BU Research Fellows Vicki Isley and Paul Smith are using live snails to send emails as part of a 'slow art' project aimed at encouraging people to explore notions of time.

The 'RealSnailMail' project removes the 'instant' element of email communication, with messages taking days, weeks or even months to arrive - if at all.

Each of the three snails, Austin, Cecil and Muriel, is fitted with a tiny capsule which holds a radio-frequency identification (RFID) chip. As the snails pass within range of an electronic reader positioned within their tank, email messages will be transmitted to the chip. When they pass close to a second reader, the message is transmitted to it and the email is sent over the net in the usual way.

"One thing technology promises us is speed, acceleration, more of everything in less time" says Paul Smith. "All we are doing here is creating a physical and biological interruption to this flow, and we hope that by doing this we might also interrupt for one small moment our understanding of communication, allowing us to explore notions of time. It may even enable us to take time rather than lose it."

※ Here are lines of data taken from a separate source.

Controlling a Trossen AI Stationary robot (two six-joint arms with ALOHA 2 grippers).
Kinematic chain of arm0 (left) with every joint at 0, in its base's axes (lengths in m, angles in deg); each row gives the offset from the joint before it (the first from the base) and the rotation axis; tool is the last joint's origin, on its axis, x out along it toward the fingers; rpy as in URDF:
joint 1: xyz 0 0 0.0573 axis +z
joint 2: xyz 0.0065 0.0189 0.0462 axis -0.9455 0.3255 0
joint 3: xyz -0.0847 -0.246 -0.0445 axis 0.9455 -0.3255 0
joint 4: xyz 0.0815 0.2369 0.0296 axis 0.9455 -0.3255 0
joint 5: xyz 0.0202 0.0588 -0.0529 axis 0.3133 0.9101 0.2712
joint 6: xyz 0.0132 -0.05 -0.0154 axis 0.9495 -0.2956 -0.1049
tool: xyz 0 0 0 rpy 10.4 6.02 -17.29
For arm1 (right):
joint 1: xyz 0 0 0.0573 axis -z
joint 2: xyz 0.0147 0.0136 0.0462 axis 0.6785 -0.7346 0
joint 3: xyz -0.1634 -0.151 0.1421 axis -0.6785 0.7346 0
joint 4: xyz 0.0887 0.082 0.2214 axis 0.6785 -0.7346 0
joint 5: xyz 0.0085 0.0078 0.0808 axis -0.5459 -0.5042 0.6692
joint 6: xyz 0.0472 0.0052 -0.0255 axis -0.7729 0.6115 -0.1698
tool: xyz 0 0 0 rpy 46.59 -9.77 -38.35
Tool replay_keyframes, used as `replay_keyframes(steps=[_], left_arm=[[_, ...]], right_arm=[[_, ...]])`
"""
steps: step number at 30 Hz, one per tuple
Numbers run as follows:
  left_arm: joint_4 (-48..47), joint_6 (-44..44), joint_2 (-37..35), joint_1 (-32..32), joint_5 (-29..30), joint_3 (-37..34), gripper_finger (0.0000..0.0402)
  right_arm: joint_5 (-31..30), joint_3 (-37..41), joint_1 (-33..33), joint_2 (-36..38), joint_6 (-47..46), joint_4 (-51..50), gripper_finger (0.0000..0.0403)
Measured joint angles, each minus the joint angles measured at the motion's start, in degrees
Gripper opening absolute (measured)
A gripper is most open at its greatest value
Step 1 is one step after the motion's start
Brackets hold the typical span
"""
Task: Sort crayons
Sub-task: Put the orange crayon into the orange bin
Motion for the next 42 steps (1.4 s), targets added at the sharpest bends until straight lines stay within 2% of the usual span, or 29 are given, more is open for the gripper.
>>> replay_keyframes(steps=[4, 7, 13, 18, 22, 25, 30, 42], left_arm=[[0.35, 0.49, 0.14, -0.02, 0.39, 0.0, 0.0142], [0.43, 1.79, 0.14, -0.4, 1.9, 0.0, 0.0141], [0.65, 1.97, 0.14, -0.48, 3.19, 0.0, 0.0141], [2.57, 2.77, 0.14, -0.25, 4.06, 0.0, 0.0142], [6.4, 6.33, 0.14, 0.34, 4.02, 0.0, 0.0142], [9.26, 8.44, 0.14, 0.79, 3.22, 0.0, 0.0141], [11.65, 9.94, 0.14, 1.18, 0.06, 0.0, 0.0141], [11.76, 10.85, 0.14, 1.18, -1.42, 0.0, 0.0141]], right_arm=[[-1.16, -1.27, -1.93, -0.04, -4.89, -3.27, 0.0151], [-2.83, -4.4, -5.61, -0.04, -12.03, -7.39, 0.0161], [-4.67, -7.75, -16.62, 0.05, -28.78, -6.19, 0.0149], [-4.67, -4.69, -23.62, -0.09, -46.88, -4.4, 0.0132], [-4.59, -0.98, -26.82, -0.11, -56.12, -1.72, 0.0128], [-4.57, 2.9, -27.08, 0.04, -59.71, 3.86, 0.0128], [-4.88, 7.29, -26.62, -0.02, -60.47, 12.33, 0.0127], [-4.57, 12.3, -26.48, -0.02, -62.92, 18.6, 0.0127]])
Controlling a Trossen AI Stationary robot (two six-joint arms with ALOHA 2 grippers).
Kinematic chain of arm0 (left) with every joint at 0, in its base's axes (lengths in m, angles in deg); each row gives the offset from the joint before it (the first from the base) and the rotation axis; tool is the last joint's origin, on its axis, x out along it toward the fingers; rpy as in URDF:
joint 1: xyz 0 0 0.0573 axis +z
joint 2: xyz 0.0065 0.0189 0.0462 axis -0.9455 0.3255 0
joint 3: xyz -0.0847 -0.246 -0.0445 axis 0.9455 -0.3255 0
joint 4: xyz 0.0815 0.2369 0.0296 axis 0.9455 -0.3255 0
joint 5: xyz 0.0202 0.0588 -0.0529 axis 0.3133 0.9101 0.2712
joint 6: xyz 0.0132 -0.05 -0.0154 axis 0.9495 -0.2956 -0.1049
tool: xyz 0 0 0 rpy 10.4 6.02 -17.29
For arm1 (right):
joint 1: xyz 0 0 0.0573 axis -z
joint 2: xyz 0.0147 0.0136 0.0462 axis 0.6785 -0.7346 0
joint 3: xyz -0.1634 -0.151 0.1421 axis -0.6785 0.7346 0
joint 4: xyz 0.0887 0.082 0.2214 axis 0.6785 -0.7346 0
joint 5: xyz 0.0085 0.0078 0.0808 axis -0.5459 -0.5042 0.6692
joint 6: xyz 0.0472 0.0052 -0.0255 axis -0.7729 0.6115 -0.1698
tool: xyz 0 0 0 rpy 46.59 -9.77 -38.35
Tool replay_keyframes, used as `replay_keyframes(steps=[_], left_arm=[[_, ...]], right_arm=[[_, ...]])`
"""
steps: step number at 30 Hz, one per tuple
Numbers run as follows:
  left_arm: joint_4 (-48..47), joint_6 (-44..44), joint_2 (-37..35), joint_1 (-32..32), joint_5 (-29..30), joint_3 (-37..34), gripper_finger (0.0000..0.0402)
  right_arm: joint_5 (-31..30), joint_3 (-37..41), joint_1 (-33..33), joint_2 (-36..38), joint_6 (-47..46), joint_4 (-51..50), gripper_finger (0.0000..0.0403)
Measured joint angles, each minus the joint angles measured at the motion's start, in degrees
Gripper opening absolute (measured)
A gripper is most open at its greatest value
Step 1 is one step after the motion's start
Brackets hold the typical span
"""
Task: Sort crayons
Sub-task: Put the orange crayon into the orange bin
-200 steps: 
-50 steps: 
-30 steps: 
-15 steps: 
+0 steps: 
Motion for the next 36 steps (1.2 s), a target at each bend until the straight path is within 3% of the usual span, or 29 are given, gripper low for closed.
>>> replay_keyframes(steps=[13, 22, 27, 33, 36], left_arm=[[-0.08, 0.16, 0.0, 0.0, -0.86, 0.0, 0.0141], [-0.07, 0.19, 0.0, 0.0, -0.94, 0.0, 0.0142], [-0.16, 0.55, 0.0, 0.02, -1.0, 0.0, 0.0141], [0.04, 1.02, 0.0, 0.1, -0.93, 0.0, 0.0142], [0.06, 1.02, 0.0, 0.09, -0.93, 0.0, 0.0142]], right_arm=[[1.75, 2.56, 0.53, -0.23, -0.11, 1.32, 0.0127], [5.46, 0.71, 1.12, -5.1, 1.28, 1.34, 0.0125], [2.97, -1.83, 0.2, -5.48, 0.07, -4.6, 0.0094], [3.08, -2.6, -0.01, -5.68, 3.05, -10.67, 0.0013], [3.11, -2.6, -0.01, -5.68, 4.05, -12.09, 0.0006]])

Later this summer RSM will feature in Los Angeles at SIGGRAPH 2008, the world's leading new media event, as part of a 'Slow Art' category. It will be the third time that Vicky and Paul have had work featured at the event, following Los Angeles in 2005 and Boston in 2006.

They are hoping that a large number of emails will have been sent by the time the show, which attracts over 30,000 computer graphics and interactive technology experts, begins.

Vicky and Paul are based within the National Centre for Computer Animation at BU, and collaborate as boredomresearch. They have earned an international reputation for interrogating the creative role of computing, and teamed up with Tim Orman and Andrew Watson from the School of Design, Engineering and Computing to develop the hardware and network components for the project.